Glick began with a brief speech, where she explained the significance of US foreign assistance in the context of Taiwan. She argued that despite lacking formal diplomatic relations with many countries, it was still important for Taipei to leverage informal ties with the United States and other like-minded countries. By doing so, Taiwan could showcase its development assistance through joint programs, co-financing, and co-branding.

Following this introduction, Yen gave a brief overview of ICDF, including its founding and mission of facilitating education, training, banking, finance, and technical development abroad. He then proceeded to explain the three priorities of ICDF, asserting that the first diplomatic priority would be to consolidate relationships with Taiwan’s diplomatic allies. Second, he stressed the importance of expanding relationships with non-allied countries, and that this would be the second priority. Third, he suggested enhanced engagement and participation for Taiwan in international organizations.

Next, Limaye highlighted fundamental shifts that have occurred: such as a general movement to decouple from China, the growing diffusion of power, and a decrease in globalization, arguing that these trends have created more opportunities for foreign aid. He discussed the importance for Taiwan of pursuing opportunities with countries in Southeast Asia, and suggested the establishment of institutions dedicated to developing forward-looking projects between Taiwan and Southeast Asia. 
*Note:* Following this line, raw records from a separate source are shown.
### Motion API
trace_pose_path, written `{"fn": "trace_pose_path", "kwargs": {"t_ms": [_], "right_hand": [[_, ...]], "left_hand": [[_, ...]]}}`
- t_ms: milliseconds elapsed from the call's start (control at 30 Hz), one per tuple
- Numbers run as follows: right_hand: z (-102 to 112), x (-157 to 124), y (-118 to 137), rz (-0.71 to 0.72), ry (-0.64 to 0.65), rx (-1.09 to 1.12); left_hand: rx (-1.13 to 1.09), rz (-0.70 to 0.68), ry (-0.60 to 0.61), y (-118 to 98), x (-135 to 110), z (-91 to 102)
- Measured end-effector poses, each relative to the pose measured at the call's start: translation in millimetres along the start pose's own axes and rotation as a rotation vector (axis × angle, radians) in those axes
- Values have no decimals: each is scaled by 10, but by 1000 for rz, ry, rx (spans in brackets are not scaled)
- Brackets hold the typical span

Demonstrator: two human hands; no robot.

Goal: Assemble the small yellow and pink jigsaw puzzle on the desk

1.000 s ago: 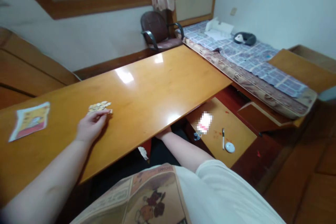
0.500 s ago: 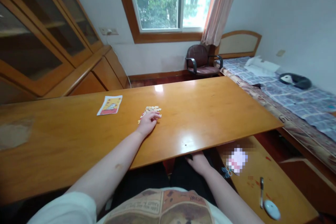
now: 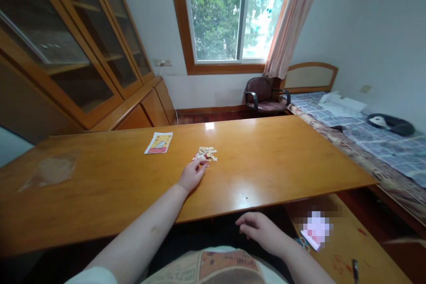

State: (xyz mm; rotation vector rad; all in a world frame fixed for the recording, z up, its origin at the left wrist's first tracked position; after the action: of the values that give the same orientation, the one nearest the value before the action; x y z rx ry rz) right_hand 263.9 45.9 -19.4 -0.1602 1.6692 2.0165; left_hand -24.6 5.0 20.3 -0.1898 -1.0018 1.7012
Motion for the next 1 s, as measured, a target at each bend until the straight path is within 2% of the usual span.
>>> {"fn": "trace_pose_path", "kwargs": {"t_ms": [100, 200, 300, 367, 400, 467, 567, 633, 800, 1000], "right_hand": [[111, 12, 171, 59, 5, 58], [324, 118, 337, 142, -37, 23], [621, 378, 512, 212, -201, -79], [815, 622, 663, 278, -357, -228], [887, 760, 739, 311, -422, -323], [951, 1077, 847, 333, -452, -539], [984, 1509, 856, 289, -415, -667], [986, 1688, 814, 249, -414, -772], [958, 1824, 702, 243, -407, -899], [928, 1870, 674, 185, -355, -1002]], "left_hand": [[65, 23, 73, 86, -251, 273], [198, -7, 136, 174, -397, 603], [296, 5, 161, 292, -343, 832], [351, 18, 146, 362, -223, 870], [382, 30, 128, 394, -155, 855], [439, 69, 102, 457, -37, 762], [490, 148, 104, 557, 49, 544], [522, 142, 115, 600, 57, 405], [623, 133, 167, 693, 38, 217], [722, 248, 366, 679, 76, 151]]}}
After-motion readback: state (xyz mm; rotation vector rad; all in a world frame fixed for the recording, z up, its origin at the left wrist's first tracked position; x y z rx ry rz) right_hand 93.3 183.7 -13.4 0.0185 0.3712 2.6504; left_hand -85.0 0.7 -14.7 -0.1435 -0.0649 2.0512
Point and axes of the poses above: each hand's wrist, its own x-axis towards the middle knuckle, its own z-axis out of the back of the hand, y = z × x, the point moved 6 cm from there along x, towards the middle knuckle, and after that the axes turned 3 degrees about y, right-handed, at the moved point
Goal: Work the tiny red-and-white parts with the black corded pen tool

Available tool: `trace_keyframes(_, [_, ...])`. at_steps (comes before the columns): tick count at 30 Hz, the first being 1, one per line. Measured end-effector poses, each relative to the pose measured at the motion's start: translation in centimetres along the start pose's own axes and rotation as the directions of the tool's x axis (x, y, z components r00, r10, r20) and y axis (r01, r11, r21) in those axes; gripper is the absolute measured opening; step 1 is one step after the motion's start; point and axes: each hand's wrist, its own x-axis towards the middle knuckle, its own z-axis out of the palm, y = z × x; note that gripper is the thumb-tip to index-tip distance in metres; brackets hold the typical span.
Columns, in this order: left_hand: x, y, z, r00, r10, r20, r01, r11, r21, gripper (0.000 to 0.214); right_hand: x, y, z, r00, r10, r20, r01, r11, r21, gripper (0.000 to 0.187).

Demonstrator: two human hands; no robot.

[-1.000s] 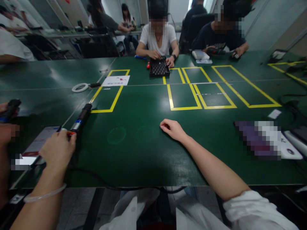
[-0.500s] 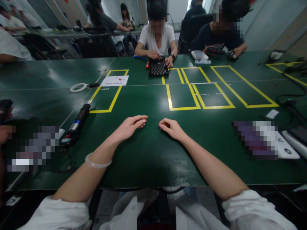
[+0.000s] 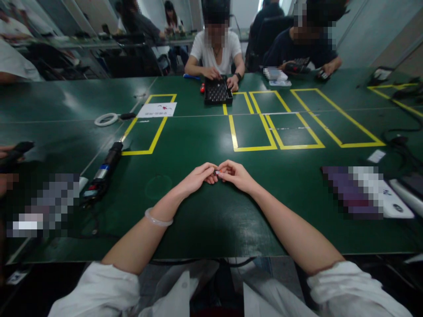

In response to a question posed by Weaver-Lee regarding cooperation across the private and public sectors, Glick referenced the history of US aid to Taiwan. She noted that Taiwan’s transition from recipient to donor serves as a sign of success in foreign aid. Glick further touched on the importance of distinguishing between foreign assistance and investment, noting that the goal of foreign direct investment is for eventual returns through monetary investment or human capital. Ultimately, Glick asserted that through telling its story, Taiwan can inspire its investment partners to follow in its footsteps and move towards self-reliance. Yen further added that from the ICDF perspective, it is important to understand how foreign assistance projects can be transformed into lucrative business opportunities in partner countries.

Next, Limaye discussed the implications of aid competition, concluding that countering all competitive initiatives is unnecessary, and in some ways counterproductive for Taiwan’s purposes. Glick warned against drawing comparisons between Taiwanese and Chinese investments, emphasizing the importance of differentiating Taiwanese aid from Chinese “debt-trap” diplomacy. Yen further asserted that since the Taiwanese model differs from that of China, it is critical to think asymmetrically and focus on human capital to gain the support of local populations.

With regard to Taiwanese engagement with non-allied countries, Limaye stressed the importance of using its comparative advantages to support other nations. Glick added that continuously providing assistance during the pandemic or in times of crisis would reap benefits for Taiwan.

The event concluded with an audience question and answer section, during which the speakers addressed topics such as foreign infrastructure assistance, the publicity surrounding Taiwanese foreign assistance, and the logistics of balancing substantial and symbolic foreign assistance in international spaces.